Fri, 14 Jan 2005

Muslim leader says Ba'asyir never advocates terror

The Jakarta Post Jakarta

An influential Muslim leader testified on Thursday at the South Jakarta District Court that he had not seen evidence of violent behavior by alleged spiritual leader of the Jamaah Islamiyah (JI) terror network, Abu Bakar Ba'asyir.

The leader of the fairly moderate Muhammadiyah, the country's second largest Muslim organization, Ahmad Syafii Maarif told the court that although Ba'asyir adhered to an extreme view of Islamic thinking, he, personally, had not seen that translated into violent acts.

"I have not yet seen any evidence that Ba'asyir is an extremist in his actions," Syafii told the court in South Jakarta.

Ba'asyir is currently on trial for allegedly planning and inciting his followers to carry out the Bali bombings in 2002 that killed over 200 people, mostly foreign holidaymakers, and the attack on American hotel chain JW Marriott in 2003, which killed 12 people, mostly locals.

The cleric could be sentenced to death by firing squad if proven guilty of the crimes.

Syafii also claimed that the United States government had meddled in the legal process against Ba'asyir.

He said that then U.S. Ambassador Ralph L. Boyce personally asked for a favor from Muhammadiyah in the runup to the legislative election in 2004 to persuade former president Megawati Soekarnoputri to keep Ba'asyir in detention so that he would not disrupt the country's fledgling democracy.

"We began talking and during our conversation, he asked me, as a public figure, not to allow ustadz (Islamic teacher) Ba'asyir to be released from detention until the April 5 2004 election," he said.

Syafii said that he turned down Boyce's alleged request.

"If I fulfilled Boyce's request, it would be similar to me selling the sovereignty of this nation," he said.
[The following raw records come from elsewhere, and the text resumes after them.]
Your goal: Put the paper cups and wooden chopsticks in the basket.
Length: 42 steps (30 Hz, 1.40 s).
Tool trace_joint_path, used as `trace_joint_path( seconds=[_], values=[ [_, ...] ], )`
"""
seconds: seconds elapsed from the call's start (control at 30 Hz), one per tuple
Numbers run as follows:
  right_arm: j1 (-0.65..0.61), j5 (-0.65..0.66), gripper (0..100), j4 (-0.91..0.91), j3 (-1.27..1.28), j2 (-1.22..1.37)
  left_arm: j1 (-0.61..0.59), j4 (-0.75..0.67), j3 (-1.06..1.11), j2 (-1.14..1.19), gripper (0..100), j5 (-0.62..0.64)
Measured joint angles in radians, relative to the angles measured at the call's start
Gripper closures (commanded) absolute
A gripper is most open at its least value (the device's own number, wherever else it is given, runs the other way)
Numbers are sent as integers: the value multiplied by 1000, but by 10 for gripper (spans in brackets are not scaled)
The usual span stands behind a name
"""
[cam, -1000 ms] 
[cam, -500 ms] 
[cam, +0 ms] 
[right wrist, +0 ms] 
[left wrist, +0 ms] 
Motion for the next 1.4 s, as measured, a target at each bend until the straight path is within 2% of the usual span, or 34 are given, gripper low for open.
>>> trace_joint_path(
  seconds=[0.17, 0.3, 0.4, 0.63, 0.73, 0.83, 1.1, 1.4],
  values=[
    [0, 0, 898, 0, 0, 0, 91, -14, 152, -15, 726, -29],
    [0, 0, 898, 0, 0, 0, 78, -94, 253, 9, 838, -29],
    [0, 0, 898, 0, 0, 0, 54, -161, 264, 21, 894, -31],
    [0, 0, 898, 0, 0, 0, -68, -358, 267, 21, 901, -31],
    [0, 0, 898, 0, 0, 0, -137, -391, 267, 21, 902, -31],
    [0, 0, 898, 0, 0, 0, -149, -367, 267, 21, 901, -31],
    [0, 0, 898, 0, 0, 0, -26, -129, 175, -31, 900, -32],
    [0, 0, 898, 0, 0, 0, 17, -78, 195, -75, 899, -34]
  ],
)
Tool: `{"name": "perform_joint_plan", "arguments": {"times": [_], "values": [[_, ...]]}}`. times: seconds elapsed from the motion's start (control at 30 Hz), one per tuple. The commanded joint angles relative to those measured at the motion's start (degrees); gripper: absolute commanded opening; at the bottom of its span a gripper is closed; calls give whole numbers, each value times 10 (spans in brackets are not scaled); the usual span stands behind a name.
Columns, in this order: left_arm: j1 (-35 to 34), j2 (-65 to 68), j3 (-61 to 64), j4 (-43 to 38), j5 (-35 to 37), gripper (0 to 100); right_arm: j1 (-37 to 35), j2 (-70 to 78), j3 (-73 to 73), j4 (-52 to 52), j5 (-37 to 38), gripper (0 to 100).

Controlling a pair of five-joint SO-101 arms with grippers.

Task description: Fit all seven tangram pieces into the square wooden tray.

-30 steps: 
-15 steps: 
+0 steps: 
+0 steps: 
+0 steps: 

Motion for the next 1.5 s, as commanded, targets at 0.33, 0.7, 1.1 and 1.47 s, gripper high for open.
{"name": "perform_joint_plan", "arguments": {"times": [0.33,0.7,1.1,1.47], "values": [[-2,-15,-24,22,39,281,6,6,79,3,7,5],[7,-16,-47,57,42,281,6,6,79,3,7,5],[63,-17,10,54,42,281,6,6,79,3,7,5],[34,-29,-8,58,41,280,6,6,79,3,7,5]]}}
Ba'asyir was detained at the time and kept in detention throughout the election process.

Later in the trial, a former U.S. State Department translator seemed to give credence to Syafii's allegations, when he said that "a U.S. presidential envoy" asked Megawati to hand over Ba'asyir to U.S. authorities.

Frederick Burks said that an unidentified envoy of President George W. Bush accused the cleric of involvement in church bombings in Indonesia in 2000 and asked for him to be secretly arrested.

Megawati declined that request.

The U.S. Embassy in Jakarta denied that Washington had attempted to influence the government in the Ba'asyir case.

"We have stated this before. If the question is 'Did we apply any pressure to Indonesia over Ba'asyir, the answer is no, absolutely no," spokesman Max Kwak was quoted by Agence France- Presse as saying.

Ba'asyir first stood trial in connection with his alleged terrorism activities to prove that he was the leader of JI and he had tried to establish an Islamic state by first launching a coup by planning to assassinate Megawati.

The court in September 2003 did not find him guilty for these primary charges, but found him instead guilty of violating the Immigration Law and sentenced him to four years in jail, but that sentence was reduced by higher courts.

On the day he completed his sentence for the immigration offense, he was rearrested in April last year after the police claimed to have found new evidence for his alleged involvement in the two bombings.